[Cluster-devel] qdiskd hangs cluster activity

Hi Lon,

I found a very interesting bug that manages to hang the entire cluster.

Setup is a 3 nodes cluster, with no fancy stuff running at all (i will be able
to show it to you next wed as it lives on my laptop ;)).

<quorumd label="test1">
 <heuristic program="ping -c1 -t1" score="1" interval="2" tko="3"/>

test1 is a 1GB shared AOE device between the 3 nodes.

the cluster starts without problems. After firing up qdiskd -f -d:

qdiskd -f -d
[12681] debug: Loading configuration information
[12681] debug: Heuristic: 'ping -c1 -t1' score=1 interv
=2 tko=3
[12681] debug: 1 heuristics loaded
[12681] debug: Quorum Daemon: 1 heuristics, 1 interval, 10 tko, 0 votes
open_partition: seek: Invalid argument
qdisk_validate: open of /dev/sda2 for RDWR failed: Illegal seek
qdisk_verify: Illegal seek
[12681] info: Quorum Partition: /dev/etherd/e1.0 Label: test1
[12681] info: Quorum Daemon Initializing
[12682] info: Heuristic: 'ping -c1 -t1' UP
[12681] debug: Node 2 is UP
[12681] debug: Node 3 is UP
[12681] info: Initial score 1/1
[12681] info: Initialization complete
[12681] notice: Score sufficient for master operation (1/1; required=1); upgra
[12681] debug: Making bid for master
[12681] info: Assuming master role

A few seconds after the node assume master role, it hangs.

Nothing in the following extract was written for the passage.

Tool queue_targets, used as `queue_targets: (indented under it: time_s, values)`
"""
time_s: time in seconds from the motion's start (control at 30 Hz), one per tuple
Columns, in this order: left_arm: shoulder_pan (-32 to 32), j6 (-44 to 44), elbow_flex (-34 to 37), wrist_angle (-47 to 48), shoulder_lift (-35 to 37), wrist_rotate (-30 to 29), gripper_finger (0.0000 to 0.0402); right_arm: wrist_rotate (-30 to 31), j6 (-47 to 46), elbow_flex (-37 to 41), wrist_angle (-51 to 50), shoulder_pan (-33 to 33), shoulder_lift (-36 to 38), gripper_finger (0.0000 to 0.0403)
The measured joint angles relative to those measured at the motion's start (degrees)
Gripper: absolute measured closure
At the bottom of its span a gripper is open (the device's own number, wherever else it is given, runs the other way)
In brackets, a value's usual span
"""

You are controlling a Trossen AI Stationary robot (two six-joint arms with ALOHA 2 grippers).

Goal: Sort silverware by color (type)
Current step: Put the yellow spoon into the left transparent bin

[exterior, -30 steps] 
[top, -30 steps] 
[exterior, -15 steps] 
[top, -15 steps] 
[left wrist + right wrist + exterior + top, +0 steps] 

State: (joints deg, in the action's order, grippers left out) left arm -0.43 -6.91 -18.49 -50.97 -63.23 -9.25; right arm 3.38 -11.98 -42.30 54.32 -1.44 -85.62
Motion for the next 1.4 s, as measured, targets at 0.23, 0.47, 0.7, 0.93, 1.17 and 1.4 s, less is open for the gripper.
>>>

The others will
follow in a matter of seconds.

aisexec is stalled in recv(..

No way to recover. kill -9 all over is required.

In attachment is a qdiskd strace from all the 3 nodes started at the exact same


PS I wonder if we are hitting this:

from qdisk/disk.c:

         * All IOs must be of size which is a multiple of 512.  Here we
         * just add in enough extra to accommodate.
         * XXX - if the on-disk offsets don't provide enough room we're cooked!

I'm going to make him an offer he can't refuse.